* [Aim of the task]: Exact reproduction of the listing is required. Pictures are not reproduced.

--------------------

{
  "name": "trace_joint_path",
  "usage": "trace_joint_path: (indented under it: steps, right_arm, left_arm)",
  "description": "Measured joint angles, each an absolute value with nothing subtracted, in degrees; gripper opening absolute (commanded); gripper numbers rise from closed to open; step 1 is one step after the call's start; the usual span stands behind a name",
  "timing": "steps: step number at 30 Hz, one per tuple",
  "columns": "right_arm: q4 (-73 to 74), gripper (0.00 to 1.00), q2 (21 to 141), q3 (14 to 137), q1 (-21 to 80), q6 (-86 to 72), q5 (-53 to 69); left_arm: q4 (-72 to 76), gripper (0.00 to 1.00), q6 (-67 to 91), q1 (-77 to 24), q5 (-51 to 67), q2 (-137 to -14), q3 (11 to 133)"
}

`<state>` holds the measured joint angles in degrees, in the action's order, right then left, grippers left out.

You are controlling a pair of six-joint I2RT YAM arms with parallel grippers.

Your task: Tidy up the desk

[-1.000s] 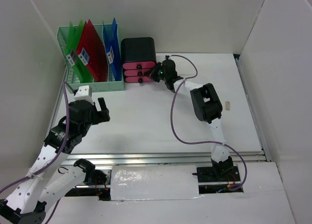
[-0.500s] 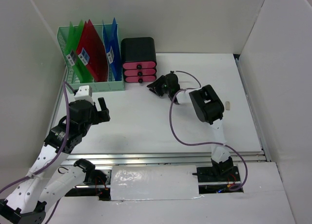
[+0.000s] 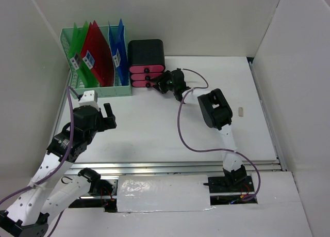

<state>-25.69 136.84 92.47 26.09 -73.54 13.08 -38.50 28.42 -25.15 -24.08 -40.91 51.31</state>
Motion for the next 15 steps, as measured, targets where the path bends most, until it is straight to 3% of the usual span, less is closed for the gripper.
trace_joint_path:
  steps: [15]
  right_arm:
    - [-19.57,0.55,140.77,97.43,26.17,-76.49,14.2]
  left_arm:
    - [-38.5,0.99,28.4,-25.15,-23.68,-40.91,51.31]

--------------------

* [Expected answer]:
{
  "name": "trace_joint_path",
  "usage": "trace_joint_path: (indented under it: steps, right_arm, left_arm)",
  "description": "Measured joint angles, each an absolute value with nothing subtracted, in degrees; gripper opening absolute (commanded); gripper numbers rise from closed to open; step 1 is one step after the call's start; the usual span stands behind a name",
  "timing": "steps: step number at 30 Hz, one per tuple",
  "columns": "right_arm: q4 (-73 to 74), gripper (0.00 to 1.00), q2 (21 to 141), q3 (14 to 137), q1 (-21 to 80), q6 (-86 to 72), q5 (-53 to 69); left_arm: q4 (-72 to 76), gripper (0.00 to 1.00), q6 (-67 to 91), q1 (-77 to 24), q5 (-51 to 67), q2 (-137 to -14), q3 (11 to 133)"
}

`<state>` holds the measured joint angles in degrees, in the action's order, right then left, grippers left out.

You are controlling a pair of six-joint I2RT YAM arms with parallel grippers.

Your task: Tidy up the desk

[-1.000s] 
[-0.500s] 
[+0.000s] 

<state>-25.69 136.84 92.47 26.09 -73.54 13.08 -38.50 28.42 -25.15 -24.08 -40.91 51.31</state>
Motion for the next 15 steps, as measured, targets where the path bends most, until it is straight to 3% of the usual span, less is closed for the gripper.
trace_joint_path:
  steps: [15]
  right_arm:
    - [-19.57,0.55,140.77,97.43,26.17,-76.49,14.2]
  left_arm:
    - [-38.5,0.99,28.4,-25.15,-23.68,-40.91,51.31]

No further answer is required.